Information shown:

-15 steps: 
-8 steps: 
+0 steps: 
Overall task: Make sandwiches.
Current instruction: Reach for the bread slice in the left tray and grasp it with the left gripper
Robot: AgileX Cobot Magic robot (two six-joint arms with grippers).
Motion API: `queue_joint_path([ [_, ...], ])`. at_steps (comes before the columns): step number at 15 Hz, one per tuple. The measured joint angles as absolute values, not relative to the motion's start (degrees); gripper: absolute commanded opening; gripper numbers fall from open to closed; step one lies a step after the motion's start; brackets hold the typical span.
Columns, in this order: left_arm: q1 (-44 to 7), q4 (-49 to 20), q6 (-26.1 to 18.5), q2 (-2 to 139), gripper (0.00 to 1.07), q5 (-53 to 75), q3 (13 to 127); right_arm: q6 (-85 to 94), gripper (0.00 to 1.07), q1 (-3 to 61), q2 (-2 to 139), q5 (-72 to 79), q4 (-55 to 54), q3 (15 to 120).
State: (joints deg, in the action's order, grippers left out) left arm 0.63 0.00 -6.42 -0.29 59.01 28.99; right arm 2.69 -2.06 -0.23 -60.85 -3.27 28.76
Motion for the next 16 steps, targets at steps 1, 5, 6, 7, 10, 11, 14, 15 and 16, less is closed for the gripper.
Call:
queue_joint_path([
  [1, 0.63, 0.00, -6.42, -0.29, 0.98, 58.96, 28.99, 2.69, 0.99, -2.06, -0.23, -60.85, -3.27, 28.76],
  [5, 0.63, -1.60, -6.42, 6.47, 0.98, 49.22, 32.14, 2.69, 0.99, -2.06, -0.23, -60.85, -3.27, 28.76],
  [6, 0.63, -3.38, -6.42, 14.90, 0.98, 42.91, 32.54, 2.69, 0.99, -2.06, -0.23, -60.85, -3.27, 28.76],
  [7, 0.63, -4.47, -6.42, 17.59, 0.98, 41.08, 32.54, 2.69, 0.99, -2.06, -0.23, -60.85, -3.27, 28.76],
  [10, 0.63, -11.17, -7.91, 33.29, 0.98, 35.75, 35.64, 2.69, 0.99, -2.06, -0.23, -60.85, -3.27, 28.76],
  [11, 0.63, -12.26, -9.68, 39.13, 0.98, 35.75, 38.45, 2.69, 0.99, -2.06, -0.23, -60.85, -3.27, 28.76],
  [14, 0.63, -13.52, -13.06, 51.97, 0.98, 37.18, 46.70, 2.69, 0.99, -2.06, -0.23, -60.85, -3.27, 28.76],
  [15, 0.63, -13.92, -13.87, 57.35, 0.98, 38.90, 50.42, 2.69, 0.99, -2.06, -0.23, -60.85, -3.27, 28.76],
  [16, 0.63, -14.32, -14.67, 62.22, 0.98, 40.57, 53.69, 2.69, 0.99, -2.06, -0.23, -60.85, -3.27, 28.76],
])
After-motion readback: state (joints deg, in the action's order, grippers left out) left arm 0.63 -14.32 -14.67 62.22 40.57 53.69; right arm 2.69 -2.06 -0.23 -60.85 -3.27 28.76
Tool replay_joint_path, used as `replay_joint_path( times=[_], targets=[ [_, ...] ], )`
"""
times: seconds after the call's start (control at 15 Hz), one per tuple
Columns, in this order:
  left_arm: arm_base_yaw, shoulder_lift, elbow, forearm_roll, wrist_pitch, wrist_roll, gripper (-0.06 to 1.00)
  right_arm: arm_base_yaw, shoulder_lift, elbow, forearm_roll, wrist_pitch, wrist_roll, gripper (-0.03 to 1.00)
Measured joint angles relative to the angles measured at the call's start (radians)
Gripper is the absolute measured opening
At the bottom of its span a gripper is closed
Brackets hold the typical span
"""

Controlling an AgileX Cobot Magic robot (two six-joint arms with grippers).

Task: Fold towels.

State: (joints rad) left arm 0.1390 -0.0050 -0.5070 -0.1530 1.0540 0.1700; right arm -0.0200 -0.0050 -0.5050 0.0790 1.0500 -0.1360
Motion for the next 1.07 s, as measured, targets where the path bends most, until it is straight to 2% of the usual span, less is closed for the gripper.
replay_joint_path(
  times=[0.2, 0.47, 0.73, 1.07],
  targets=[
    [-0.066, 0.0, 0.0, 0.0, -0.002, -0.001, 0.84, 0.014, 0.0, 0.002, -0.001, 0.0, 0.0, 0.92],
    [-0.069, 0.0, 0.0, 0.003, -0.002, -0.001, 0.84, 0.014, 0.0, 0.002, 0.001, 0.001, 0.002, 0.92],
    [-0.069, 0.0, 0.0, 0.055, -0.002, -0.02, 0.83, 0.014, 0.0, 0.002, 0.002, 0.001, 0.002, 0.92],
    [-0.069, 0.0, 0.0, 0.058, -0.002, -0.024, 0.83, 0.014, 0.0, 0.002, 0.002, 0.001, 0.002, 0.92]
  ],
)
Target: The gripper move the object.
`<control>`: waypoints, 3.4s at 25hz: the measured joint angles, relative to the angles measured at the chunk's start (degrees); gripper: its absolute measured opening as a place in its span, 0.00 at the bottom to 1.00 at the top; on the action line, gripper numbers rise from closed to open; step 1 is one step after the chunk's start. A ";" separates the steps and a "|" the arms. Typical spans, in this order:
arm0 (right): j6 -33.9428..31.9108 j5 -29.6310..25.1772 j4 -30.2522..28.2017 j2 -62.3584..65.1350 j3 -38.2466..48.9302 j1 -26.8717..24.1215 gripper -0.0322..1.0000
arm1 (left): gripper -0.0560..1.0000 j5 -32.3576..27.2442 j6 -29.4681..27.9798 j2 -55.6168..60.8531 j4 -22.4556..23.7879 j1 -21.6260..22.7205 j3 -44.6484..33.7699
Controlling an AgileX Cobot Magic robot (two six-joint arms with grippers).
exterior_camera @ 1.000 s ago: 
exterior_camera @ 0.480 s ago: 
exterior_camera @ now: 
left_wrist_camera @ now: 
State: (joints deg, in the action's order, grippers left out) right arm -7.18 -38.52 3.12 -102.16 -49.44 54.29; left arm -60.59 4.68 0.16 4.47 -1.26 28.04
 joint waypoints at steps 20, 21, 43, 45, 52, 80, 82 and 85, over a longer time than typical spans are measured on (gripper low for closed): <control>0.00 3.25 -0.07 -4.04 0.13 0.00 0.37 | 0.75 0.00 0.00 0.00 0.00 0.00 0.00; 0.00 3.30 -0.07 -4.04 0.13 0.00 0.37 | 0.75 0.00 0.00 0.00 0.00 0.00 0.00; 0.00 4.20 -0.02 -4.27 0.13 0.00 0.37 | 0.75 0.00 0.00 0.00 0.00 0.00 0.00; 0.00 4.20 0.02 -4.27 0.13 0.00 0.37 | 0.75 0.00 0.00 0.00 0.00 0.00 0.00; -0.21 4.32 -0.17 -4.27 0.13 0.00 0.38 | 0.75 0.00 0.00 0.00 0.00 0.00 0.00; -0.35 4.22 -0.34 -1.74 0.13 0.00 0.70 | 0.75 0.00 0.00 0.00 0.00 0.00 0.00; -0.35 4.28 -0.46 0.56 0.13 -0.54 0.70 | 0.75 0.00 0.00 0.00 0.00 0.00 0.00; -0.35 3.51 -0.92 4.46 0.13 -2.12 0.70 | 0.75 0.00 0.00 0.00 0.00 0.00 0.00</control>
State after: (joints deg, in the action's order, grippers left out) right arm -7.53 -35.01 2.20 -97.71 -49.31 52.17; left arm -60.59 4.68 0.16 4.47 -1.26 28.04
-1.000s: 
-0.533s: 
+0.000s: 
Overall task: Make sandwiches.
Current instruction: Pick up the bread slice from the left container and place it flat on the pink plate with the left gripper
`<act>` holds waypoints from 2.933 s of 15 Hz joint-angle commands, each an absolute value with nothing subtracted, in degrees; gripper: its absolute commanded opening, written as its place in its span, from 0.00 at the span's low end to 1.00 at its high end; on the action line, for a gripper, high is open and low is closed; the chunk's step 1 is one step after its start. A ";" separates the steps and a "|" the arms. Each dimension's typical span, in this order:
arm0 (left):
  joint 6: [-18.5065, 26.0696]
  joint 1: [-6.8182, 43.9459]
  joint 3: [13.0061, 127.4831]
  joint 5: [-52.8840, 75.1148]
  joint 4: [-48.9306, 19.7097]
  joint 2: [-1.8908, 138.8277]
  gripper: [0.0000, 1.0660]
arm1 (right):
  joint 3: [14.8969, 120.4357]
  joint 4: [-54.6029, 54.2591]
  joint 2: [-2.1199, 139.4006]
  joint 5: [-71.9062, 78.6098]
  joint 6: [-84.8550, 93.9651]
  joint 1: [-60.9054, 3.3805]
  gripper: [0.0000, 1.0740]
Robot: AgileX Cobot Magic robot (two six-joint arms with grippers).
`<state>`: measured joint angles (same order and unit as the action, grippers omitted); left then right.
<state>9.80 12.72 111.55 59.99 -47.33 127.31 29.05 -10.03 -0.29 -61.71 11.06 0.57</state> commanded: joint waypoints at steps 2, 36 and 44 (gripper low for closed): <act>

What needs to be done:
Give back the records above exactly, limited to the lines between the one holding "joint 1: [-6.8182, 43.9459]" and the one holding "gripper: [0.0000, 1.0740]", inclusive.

Result for this exercise:
  joint 1: [-6.8182, 43.9459]
  joint 3: [13.0061, 127.4831]
  joint 5: [-52.8840, 75.1148]
  joint 4: [-48.9306, 19.7097]
  joint 2: [-1.8908, 138.8277]
  gripper: [0.0000, 1.0660]
arm1 (right):
  joint 3: [14.8969, 120.4357]
  joint 4: [-54.6029, 54.2591]
  joint 2: [-2.1199, 139.4006]
  joint 5: [-71.9062, 78.6098]
  joint 6: [-84.8550, 93.9651]
  joint 1: [-60.9054, 3.3805]
  gripper: [0.0000, 1.0740]

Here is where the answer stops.